‘Trinitá’, a aclamação dos génios de Terence Hill e Bud Spencer
Os italianos criaram algumas das obras cinematográficas mais importantes e geniais de sempre, esse facto é irrefutável. No meio de obras de qualidade técnica e narrativa ímpares, que deixaram marcas no cinema até aos dias de hoje (Fellini, Antonioni, Pasolini, Leone, Corbucci, entre outros), houve um género que foi explorado por vários realizadores, e é marca característica do cinema italiano dos anos 50 – 70, o Western Spaghetti. Este género catapultou para a fama actores como Clint Eastwood, Claudia Cardinale, Klaus Kinski, Lee Van Cleef, Franco Nero e Terence Hill e Bud Spencer, os dois actores ligados ao subgénero cómico dos Western Spaghettis.
Enzo Barboni criou em 1970 o personagem intitulado de Trinitá, uma mistura entre galã dos tempos antigos, com uns olhos azuis de derreter corações, com um vilão moderno, com uma inteligência fora de comum. Para seu parceiro, Barboni aplicou a regra de Laurel & Hardy, e replicou a dupla nos seus personagens, criando assim também Bambino, interpretado por Bud Spencer.
Se os Western Spaghettis possuíam já a característica de exagerarem os clichés criados pelos Westerns americanos, Trinitá foi ainda mais longe, revolucionando o género e tornando-o uma comédia sagaz, inteligente e com uma qualidade técnica brilhante, algo que seria ainda mais apurado com a obra “My Name is Nobody” (1973), de Tonino Valerii, com Terence Hill a voltar ao seu papel, e Henry Fonda a contrastar em seriedade.
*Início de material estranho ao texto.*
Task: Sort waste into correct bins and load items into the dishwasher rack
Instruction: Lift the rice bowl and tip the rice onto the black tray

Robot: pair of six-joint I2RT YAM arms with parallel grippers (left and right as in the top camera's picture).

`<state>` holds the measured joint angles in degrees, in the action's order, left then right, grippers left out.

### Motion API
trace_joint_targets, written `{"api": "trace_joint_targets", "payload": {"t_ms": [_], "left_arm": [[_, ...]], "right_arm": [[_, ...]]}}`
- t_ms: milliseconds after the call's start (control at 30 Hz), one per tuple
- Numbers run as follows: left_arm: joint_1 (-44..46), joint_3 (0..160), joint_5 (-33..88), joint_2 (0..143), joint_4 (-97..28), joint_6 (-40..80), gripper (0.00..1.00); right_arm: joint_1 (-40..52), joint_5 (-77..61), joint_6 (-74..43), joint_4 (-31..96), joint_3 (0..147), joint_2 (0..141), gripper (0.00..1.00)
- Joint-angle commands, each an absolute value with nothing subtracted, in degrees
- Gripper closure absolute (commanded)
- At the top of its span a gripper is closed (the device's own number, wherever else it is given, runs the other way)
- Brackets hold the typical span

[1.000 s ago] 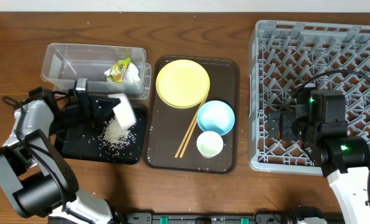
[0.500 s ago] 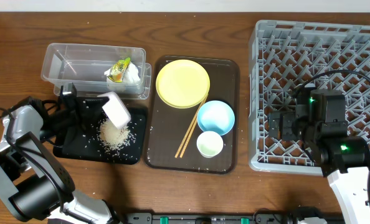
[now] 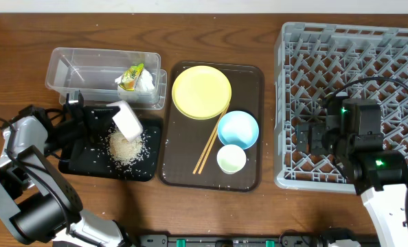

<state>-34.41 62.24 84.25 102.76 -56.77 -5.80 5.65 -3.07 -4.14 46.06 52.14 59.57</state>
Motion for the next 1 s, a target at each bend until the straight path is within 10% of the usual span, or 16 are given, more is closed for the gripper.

A história de Trinitá é simples, mas a forma como Enzo Barboni entrelaça os seus dois personagens principais na narrativa é, sem dúvida, o ponto alto de todo o filme. Terence Hill é um ladrão preguiçoso, que, após uma longa viagem, encontra o seu irmão, um ladrão de cavalos famoso como Sheriff de uma pequena vila. A história vai oscilando entre uma luta pelo bem e o mal, sempre contrapondo os dois irmãos, um com sede do bem, e outro com sede do mal. A forma como Terence Hill e Bud Spencer encaixam nos seus personagens e criam a sua relação é praticamente orgânica, algo quase impossível de replicar com outra dupla. A seriedade e brutalidade de Spencer, aliadas à calma e preguiça de Terence dão um ar cómico ao filme, mas a sua qualidade técnica, principalmente a nível da fotografia e determinados planos, dá-lhe um carácter mais sério.
Enzo Barboni criou uma das duplas mais icónicas de sempre no cinema, embora o próprio realizador não seja muito conhecido fora do meio. O italiano fez um trabalho distinto de todos os outros realizadores de Western Spaghettis, ao criar uma nova fórmula de humor dentro de um género tão sério quanto o Western, género esse que, na América, servia para vangloriar e elevar os feitos de uma nação, ao invés de satirizar elementos de uma cultura, como Itália fez.
“Trinitá” não é uma obra prima e tem diversas lacunas a nível de argumento. Apesar dos dois personagens geniais, tudo circula à sua volta, criando limitações para a narrativa explodir e ir mais além. Os aspectos técnicos são bastante bons, assim como a banda sonora, desta vez da autoria de Franco Micalizzi, ao invés de Ennio Morricone. Um filme que vale pelos seus personagens e pela importância que estes tiveram no cinema que se seguiu.